山形県・鮭川村で鮭の魅力を発信する松並三男さん。これらの本を読み、働き方、趣味、環境への課題をつなげて考えられたとき、「今はウェルビーイングな状態」だと意識できたという。自分の向かう方向は間違っていないという自信と、充足感を感じられる日々を支えてくれる本だ。
山形県・鮭川村地域おこし協力隊隊員|松並三男さんが選んだ、ウェルビーイングを感じる5冊
ウェルビーイングとは定義の難しい概念ですが、僕は「今、自分はその状態だ」と思えています。正確には昔から「環境を丸ごと楽しめるアウトドアのある暮らしは、豊かで楽しい」、つまりウェルビーイングだと感じていました。今回選書したのは、僕がなぜそう感じて、次は何が課題なのか、つなげて考えさせてくれた本です。
『社員をサーフィンに行かせよう』は、大学時代に『Patagonia』のことを知り、「みんな、なんて格好いい働き方をしているんだろう」と感動して読んだ本です。僕は今、地域おこし協力隊として働いていますが、『Patagonia』の働き方は今でも指針になっていて、この本にはそのエッセンスが詰まっています。その中でとくに今も意識しているのが「ワークシェアリング」の考え方。サーフィンのシーズンにはサーフィン好き以外が少し多めに働いて、サーフィンしたい人を気持ちよく遊びに送り出す。逆もまたり。「遊びに行く分、しっかり提供する」という考え方は、場所が変わっても大切にしています。チームで何かに取り組むのに大事な視点の持ち方を学んだ本で、働き方に閉塞感を感じている人に読んでほしいですね。
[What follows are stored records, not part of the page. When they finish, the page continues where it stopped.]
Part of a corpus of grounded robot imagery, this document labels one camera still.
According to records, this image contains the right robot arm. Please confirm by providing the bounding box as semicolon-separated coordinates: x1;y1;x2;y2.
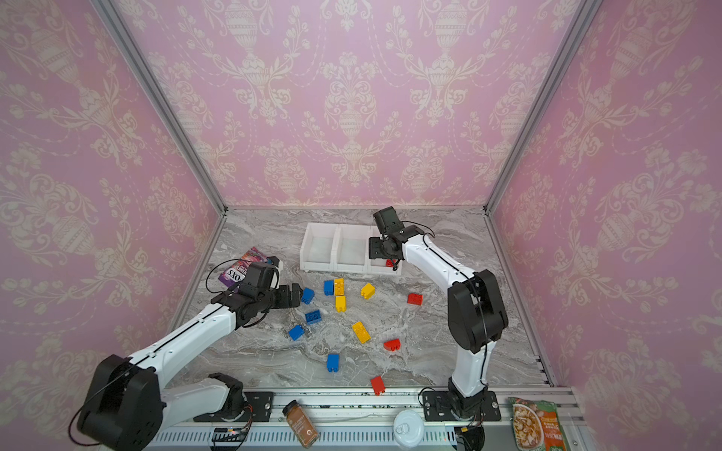
369;220;509;418

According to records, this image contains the blue studded lego centre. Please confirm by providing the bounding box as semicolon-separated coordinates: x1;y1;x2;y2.
305;309;323;325

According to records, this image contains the purple snack bag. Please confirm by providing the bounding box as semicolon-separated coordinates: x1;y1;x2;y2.
218;247;268;288

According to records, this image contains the blue lego beside yellow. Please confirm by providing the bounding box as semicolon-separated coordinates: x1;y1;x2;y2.
323;280;335;296

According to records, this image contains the small circuit board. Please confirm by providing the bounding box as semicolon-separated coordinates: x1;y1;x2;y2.
212;428;249;445

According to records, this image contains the yellow long lego upright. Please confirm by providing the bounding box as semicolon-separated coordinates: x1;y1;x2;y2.
334;278;345;297

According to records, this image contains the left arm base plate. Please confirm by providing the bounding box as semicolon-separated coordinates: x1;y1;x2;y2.
193;391;275;424

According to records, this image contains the blue lego bottom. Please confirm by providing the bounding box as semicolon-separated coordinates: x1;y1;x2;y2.
326;353;340;373

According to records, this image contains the brown spice jar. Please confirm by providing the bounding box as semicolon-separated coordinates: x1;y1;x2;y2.
282;400;319;449

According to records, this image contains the white three-compartment bin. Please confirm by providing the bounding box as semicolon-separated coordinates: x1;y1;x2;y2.
300;223;402;276

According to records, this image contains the green noodle packet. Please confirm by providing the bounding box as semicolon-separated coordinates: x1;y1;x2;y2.
510;398;569;451

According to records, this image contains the red square lego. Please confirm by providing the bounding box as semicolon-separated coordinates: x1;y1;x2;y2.
407;293;423;306

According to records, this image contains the yellow long lego lower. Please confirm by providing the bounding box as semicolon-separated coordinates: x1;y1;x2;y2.
352;321;370;344

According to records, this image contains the yellow square lego centre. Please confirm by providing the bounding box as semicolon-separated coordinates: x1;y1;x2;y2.
335;295;347;312

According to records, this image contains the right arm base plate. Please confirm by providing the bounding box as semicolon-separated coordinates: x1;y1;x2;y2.
419;389;502;422

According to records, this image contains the white round lid cup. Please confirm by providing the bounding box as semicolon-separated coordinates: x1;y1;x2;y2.
393;409;425;450

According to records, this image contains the aluminium front rail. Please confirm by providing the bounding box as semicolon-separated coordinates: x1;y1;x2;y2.
100;386;593;451

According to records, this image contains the red lego table edge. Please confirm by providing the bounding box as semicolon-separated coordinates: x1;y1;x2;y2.
370;376;385;396

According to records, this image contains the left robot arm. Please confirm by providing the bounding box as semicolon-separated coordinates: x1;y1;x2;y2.
68;261;304;450

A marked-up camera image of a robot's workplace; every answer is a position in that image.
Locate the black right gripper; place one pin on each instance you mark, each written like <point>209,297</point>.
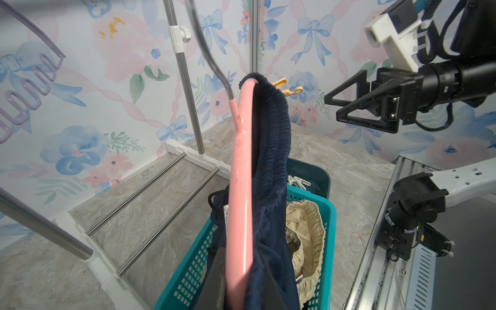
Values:
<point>399,92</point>

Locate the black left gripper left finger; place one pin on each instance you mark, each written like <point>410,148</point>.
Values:
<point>213,292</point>

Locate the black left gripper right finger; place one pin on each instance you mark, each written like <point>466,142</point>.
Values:
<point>271,297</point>

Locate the navy blue shorts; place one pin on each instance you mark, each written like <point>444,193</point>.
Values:
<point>271,145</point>

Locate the beige shorts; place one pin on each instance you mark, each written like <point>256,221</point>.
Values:
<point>305,237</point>

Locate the white clothespin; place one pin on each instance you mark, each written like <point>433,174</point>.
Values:
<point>298,182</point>

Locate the pink clothes hanger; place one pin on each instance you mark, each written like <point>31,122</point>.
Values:
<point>239,254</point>

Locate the lilac clothes hanger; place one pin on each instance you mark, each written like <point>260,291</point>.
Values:
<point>31,72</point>

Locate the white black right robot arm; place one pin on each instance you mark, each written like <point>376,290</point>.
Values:
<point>437,79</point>

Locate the teal perforated plastic basket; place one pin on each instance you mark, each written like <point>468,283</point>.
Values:
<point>187,279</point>

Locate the dark teal plastic bin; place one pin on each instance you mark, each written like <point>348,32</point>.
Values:
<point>319,178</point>

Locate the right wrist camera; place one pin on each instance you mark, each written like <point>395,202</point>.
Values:
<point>395,30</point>

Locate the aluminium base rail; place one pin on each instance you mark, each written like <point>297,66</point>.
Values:
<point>433,243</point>

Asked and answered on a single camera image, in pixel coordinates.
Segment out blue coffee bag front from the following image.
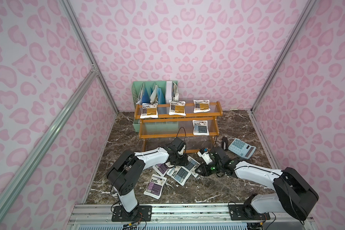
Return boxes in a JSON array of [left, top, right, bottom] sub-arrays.
[[167, 166, 191, 186]]

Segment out blue coffee bag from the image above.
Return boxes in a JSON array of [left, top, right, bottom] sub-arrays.
[[185, 156, 200, 178], [192, 120, 209, 136], [167, 166, 191, 186]]

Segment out purple coffee bag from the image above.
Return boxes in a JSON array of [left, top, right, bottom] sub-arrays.
[[144, 174, 167, 199], [152, 163, 171, 177]]

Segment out yellow coffee bag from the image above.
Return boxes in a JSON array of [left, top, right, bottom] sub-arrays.
[[194, 100, 210, 113], [140, 103, 158, 119], [169, 101, 186, 116]]

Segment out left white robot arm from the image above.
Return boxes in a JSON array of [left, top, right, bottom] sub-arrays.
[[106, 137, 188, 214]]

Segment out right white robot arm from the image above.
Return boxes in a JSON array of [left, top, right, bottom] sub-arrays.
[[195, 147, 319, 221]]

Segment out orange three-tier shelf rack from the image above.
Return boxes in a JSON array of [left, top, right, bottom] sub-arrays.
[[134, 101, 223, 153]]

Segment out grey desk calculator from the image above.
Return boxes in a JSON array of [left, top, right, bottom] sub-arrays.
[[228, 139, 256, 159]]

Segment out green desktop file organizer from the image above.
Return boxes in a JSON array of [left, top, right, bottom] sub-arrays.
[[131, 80, 179, 133]]

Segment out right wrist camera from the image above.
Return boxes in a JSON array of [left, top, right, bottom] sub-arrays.
[[197, 148, 213, 165]]

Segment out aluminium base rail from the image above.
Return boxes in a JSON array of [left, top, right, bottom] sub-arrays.
[[66, 203, 318, 230]]

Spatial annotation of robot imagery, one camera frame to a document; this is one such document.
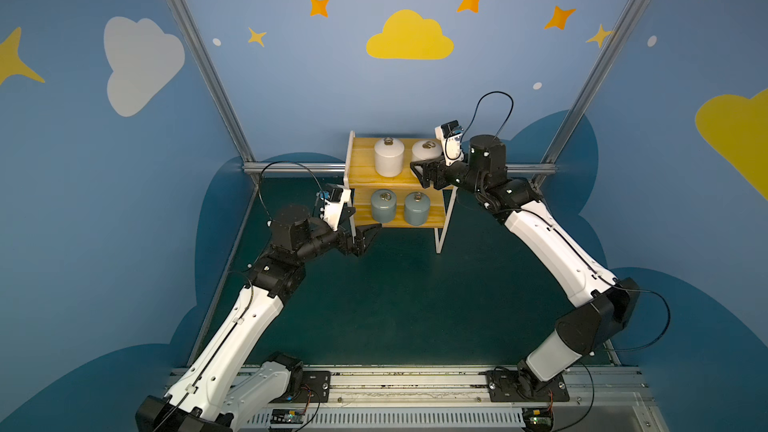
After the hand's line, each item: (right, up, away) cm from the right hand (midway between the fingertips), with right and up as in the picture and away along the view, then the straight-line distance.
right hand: (429, 156), depth 74 cm
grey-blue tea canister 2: (-2, -13, +10) cm, 16 cm away
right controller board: (+27, -66, -1) cm, 71 cm away
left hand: (-16, -14, -6) cm, 22 cm away
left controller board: (-35, -64, -3) cm, 73 cm away
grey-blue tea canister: (-11, -12, +10) cm, 19 cm away
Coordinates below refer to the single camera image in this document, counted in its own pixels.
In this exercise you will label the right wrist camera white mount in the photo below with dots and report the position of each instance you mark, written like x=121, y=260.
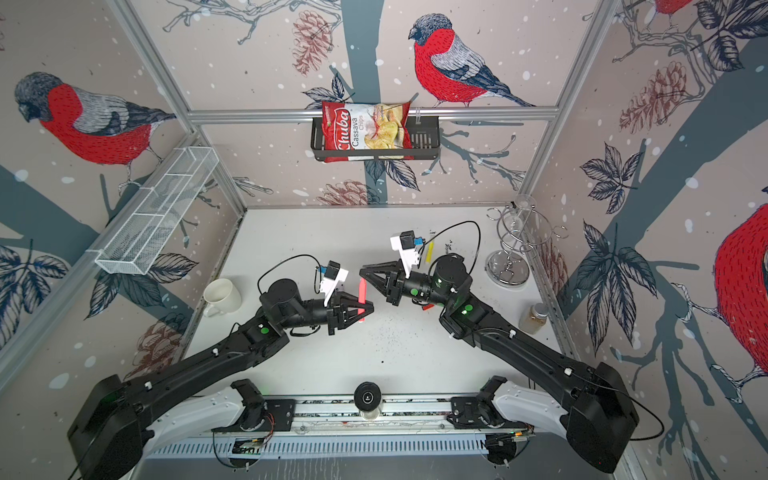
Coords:
x=408, y=246

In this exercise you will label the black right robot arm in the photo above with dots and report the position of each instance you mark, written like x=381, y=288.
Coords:
x=587, y=406

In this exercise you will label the white wire mesh shelf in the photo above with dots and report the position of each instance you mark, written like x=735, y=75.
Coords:
x=140, y=239

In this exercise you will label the red cassava chips bag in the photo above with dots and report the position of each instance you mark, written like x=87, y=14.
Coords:
x=366, y=131

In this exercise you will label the pink highlighter pen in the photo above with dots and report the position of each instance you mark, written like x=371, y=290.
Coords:
x=362, y=300

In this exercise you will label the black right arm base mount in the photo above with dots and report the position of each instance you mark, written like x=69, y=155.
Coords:
x=467, y=412

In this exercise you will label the glass spice jar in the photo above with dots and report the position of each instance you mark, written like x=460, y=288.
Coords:
x=534, y=319

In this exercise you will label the yellow highlighter pen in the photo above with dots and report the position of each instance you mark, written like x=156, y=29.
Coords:
x=429, y=252

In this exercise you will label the chrome spiral glass holder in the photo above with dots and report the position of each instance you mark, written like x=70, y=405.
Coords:
x=523, y=232

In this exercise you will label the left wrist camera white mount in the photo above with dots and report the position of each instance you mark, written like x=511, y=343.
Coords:
x=331, y=276

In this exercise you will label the white ceramic mug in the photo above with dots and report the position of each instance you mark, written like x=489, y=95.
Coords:
x=221, y=297

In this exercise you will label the black wire wall basket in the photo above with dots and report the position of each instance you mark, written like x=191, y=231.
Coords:
x=417, y=139

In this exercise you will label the black round knob on rail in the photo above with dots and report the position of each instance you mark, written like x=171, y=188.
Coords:
x=368, y=400

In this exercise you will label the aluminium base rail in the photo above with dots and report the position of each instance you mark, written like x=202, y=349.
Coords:
x=231, y=411

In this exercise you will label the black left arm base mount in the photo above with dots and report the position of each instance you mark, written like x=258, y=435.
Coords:
x=274, y=415

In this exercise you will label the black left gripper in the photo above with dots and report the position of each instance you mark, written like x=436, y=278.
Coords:
x=338, y=315

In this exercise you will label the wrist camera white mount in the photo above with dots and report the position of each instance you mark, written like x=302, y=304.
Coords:
x=331, y=276
x=408, y=246

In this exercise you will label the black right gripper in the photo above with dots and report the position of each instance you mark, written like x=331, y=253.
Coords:
x=397, y=294

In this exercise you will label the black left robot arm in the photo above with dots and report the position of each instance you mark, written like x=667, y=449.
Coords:
x=118, y=420

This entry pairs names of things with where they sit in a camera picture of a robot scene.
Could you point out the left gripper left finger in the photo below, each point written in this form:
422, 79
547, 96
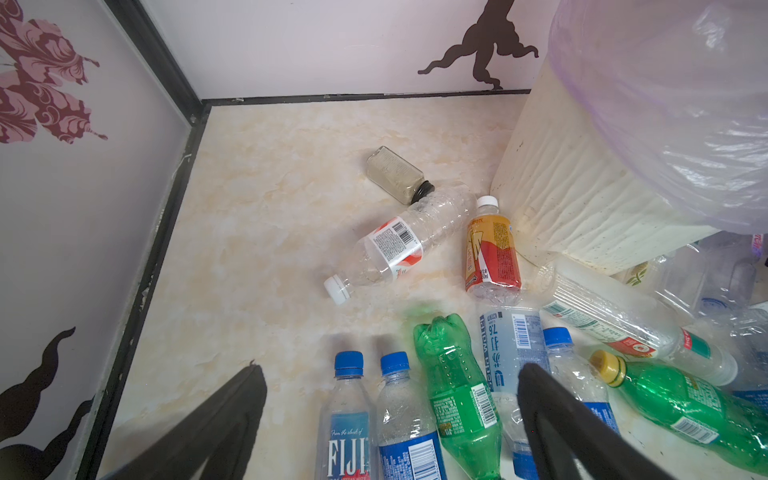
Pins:
216, 440

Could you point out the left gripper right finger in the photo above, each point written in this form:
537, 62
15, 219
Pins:
563, 433

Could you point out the Fiji water bottle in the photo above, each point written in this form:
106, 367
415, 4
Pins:
345, 435

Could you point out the white woven waste bin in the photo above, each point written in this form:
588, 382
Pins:
565, 192

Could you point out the pink plastic bin liner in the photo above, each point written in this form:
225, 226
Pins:
678, 91

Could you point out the small blue label water bottle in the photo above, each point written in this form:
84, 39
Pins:
576, 375

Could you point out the green bottle yellow cap tilted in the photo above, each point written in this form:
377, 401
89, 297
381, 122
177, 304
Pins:
691, 408

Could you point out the clear bottle green red label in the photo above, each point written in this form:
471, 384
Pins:
629, 321

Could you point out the clear bottle pale blue label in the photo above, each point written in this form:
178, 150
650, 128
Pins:
512, 336

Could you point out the green bottle yellow cap upright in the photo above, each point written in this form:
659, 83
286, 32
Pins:
468, 423

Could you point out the blue label bottle white cap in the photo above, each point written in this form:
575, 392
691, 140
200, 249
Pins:
744, 335

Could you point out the clear bottle green cap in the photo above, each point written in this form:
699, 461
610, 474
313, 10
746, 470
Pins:
675, 278

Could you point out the red yellow label drink bottle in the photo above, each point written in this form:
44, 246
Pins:
492, 272

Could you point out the clear bottle purple label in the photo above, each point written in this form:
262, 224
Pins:
730, 262

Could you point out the clear bottle red white label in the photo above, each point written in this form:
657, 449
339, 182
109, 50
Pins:
389, 251

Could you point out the glass spice jar black cap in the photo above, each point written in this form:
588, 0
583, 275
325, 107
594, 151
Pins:
398, 177

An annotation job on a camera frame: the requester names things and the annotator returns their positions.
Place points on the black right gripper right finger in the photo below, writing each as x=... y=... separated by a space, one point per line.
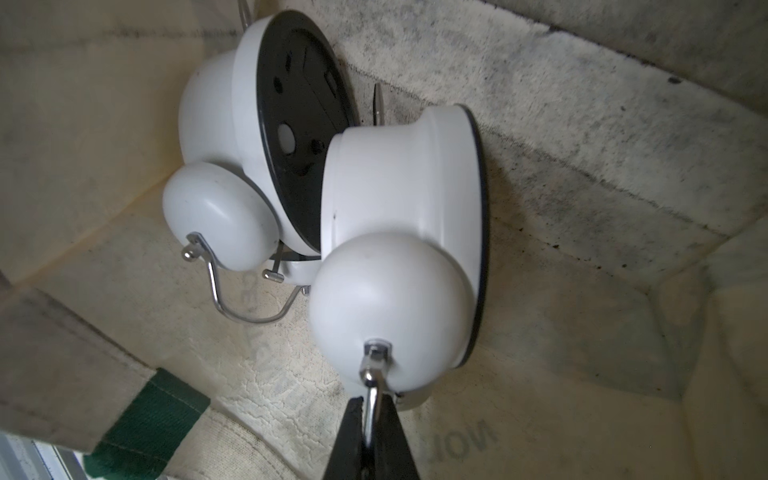
x=390 y=454

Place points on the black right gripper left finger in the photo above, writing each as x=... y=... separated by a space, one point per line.
x=346 y=458

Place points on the canvas bag with green handles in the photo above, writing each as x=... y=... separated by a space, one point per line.
x=625 y=326

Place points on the white twin-bell alarm clock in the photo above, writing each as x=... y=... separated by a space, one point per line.
x=255 y=125

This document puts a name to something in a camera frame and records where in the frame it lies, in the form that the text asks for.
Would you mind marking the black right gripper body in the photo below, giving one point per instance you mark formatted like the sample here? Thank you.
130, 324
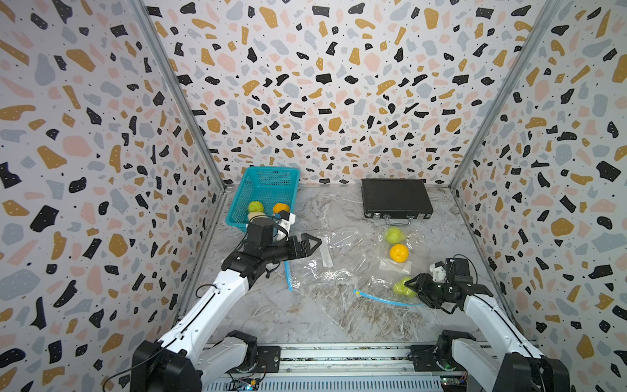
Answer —
438, 291

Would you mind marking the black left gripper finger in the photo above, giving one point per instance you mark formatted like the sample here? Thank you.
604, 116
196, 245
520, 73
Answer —
305, 249
310, 239

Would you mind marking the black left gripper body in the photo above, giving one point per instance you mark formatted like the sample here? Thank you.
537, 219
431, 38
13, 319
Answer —
291, 251

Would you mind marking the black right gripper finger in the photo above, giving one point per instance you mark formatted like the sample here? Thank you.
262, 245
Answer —
415, 299
420, 282

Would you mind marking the clear zip-top bag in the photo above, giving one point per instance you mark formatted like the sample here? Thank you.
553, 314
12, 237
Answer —
375, 284
309, 277

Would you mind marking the orange fruit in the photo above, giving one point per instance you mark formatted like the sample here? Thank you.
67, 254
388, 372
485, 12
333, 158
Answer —
399, 253
280, 207

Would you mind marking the beige fruit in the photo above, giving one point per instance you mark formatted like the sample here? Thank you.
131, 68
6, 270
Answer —
254, 215

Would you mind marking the green pear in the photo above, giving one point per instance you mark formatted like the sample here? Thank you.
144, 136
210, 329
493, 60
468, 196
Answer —
256, 206
401, 289

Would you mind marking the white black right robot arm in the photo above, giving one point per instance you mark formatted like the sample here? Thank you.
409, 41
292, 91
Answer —
494, 333

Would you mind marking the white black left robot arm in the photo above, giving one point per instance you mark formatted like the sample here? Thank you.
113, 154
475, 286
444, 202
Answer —
179, 360

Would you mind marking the white packet in right bag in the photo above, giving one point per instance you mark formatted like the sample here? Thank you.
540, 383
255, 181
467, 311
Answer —
389, 265

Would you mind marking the green fruit in right bag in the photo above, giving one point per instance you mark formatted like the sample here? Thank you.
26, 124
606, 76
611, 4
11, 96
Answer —
394, 236

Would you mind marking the teal plastic basket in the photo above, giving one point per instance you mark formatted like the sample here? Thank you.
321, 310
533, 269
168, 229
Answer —
266, 185

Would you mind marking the black ribbed carrying case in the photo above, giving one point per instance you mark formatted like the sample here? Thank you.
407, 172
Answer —
398, 202

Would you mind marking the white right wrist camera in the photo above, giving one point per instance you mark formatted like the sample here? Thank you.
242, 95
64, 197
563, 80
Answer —
438, 272

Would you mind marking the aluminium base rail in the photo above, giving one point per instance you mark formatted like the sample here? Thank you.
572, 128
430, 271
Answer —
345, 367
『漁師が山に木を植える理由』は、海の荒廃を食い止めるには森の腐植土が大事なのだと、漁師と研究者が対談で語る本です。初めて読んだのは高校時代ですが、僕が今、鮭を通して伝えたいことと同じ内容が書かれています。海を豊かにして次の世代に残すためには、陸まで包括して考える視点が必要ということです。
『プラスチックスープの海』は、アウトドアで遊んでいるうちに抱いた疑問、「なぜ自然の中にこれほどゴミがあふれているのか」に答えてくれました。学術的ではありますが、もう一歩踏み込んで自然を見たい、自然とつき合いたいと思ったときが「読みどき」です。すっと頭の中に入ってきます。
アウトドアそのものの魅力を存分に感じるなら『LONG DISTANCE HIKING』と『オーパ、オーパ!! アラスカ至上篇 コスタリカ篇』を。前者には人里も含めた自然全般との付き合い方がとても魅力的に書かれています。HOW TOではなく、歩くことへの考え方を語った本で、「現場感」がある。アウトドアってこうやって楽しむのだということがわかります。後者はアウトドア、とくに釣りマニアの頭の中が理解できます(笑)。釣り師にとっては染みる本です。